Copy every line below where the string "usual" is found.

━━━━━━━━━━━━━━━━━━━━

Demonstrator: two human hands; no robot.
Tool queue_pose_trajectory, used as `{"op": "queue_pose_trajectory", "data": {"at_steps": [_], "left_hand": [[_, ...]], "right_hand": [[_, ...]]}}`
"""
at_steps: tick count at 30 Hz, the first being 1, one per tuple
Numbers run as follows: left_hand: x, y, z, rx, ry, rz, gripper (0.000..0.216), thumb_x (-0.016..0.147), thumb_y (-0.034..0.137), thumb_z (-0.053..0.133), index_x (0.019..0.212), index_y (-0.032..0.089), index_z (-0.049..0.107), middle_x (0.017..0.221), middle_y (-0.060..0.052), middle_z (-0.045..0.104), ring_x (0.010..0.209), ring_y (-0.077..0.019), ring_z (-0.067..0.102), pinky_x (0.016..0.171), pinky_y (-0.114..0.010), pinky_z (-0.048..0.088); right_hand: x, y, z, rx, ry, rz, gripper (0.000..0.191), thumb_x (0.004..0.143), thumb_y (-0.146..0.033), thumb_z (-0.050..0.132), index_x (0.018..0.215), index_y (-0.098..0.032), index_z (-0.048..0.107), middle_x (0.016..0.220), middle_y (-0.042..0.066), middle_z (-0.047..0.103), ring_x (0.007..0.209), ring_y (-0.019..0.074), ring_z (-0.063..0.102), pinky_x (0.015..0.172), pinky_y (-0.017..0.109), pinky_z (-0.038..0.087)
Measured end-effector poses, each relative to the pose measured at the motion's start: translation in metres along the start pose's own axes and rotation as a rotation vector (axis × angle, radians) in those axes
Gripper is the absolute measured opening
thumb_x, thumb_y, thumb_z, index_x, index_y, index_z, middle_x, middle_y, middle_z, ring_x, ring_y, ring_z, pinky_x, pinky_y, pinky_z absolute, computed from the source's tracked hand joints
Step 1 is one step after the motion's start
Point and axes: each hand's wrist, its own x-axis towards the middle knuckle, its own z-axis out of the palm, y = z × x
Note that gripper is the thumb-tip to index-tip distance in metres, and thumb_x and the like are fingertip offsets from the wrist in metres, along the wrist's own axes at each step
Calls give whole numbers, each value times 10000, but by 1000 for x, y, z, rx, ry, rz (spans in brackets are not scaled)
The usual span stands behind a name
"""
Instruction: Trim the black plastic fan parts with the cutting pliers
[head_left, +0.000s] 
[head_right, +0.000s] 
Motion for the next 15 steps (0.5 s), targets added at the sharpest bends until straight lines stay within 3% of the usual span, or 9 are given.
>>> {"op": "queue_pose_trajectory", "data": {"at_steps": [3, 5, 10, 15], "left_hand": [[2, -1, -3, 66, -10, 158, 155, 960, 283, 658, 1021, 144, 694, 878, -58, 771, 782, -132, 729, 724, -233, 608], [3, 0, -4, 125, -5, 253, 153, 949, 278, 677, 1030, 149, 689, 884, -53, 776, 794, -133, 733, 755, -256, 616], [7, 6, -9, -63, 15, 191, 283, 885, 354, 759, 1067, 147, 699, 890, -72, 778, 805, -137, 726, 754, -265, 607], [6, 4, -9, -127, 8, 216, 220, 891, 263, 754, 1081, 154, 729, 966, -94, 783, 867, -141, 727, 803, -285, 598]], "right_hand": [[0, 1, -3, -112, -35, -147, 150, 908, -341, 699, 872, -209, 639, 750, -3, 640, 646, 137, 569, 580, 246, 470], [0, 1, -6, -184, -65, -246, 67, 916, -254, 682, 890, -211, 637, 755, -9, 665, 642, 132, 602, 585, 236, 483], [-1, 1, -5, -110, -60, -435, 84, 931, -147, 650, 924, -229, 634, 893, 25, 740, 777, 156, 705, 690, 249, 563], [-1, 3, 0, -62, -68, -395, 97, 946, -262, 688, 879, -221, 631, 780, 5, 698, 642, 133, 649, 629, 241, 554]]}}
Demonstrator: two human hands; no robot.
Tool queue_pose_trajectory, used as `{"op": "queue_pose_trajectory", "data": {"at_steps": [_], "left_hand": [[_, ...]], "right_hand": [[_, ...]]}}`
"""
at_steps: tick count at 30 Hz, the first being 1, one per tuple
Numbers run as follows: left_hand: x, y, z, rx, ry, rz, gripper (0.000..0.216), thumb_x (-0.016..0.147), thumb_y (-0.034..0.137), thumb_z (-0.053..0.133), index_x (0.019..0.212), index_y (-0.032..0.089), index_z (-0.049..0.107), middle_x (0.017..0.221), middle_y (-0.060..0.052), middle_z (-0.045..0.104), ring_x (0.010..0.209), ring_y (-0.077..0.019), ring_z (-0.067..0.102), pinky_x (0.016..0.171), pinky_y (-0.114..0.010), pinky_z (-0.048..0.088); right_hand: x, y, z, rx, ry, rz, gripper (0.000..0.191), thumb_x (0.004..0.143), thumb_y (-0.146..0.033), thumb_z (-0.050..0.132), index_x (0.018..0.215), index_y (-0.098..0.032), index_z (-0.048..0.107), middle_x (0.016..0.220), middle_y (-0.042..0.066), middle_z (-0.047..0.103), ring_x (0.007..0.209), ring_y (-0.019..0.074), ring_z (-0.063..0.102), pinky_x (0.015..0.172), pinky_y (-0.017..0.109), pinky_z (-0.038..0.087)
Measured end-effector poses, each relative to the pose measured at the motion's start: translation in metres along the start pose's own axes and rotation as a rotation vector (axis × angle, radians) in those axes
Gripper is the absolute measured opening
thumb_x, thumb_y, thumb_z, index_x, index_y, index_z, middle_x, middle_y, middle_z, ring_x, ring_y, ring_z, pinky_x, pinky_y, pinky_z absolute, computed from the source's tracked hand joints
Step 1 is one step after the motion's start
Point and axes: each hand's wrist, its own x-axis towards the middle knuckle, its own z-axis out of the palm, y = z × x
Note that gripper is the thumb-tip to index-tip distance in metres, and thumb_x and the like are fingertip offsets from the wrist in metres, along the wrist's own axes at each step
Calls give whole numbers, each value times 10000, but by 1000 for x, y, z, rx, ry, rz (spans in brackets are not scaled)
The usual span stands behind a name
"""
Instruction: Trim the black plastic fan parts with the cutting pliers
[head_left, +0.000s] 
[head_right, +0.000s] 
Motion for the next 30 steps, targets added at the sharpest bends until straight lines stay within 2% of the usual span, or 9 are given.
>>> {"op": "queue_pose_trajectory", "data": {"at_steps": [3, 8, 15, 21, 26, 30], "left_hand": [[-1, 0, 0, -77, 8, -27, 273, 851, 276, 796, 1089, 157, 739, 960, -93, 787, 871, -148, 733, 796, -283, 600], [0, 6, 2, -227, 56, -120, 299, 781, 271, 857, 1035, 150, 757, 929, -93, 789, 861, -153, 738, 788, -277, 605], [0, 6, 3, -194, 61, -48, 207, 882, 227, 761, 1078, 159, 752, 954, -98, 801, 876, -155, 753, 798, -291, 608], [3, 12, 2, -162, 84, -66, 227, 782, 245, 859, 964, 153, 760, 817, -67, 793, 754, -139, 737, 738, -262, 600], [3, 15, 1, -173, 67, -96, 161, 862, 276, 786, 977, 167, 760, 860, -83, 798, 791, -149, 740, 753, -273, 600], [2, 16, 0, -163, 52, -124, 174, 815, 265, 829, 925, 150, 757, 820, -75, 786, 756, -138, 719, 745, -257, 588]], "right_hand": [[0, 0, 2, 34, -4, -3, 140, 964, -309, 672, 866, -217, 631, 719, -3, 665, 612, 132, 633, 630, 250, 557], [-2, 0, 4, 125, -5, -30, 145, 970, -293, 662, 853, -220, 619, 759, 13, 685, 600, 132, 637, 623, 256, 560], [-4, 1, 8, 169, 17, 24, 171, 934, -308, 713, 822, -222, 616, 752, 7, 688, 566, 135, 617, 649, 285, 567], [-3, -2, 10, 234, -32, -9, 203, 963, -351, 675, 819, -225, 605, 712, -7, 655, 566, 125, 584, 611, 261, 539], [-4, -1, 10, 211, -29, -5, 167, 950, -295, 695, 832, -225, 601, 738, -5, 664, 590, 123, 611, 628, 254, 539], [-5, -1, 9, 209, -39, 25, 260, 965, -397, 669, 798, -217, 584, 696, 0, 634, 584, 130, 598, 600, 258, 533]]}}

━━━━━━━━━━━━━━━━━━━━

Solution to the exercise:
The usual span stands behind a name
Motion for the next 15 steps (0.5 s), targets added at the sharpest bends until straight lines stay within 3% of the usual span, or 9 are given.
The usual span stands behind a name
Motion for the next 30 steps, targets added at the sharpest bends until straight lines stay within 2% of the usual span, or 9 are given.

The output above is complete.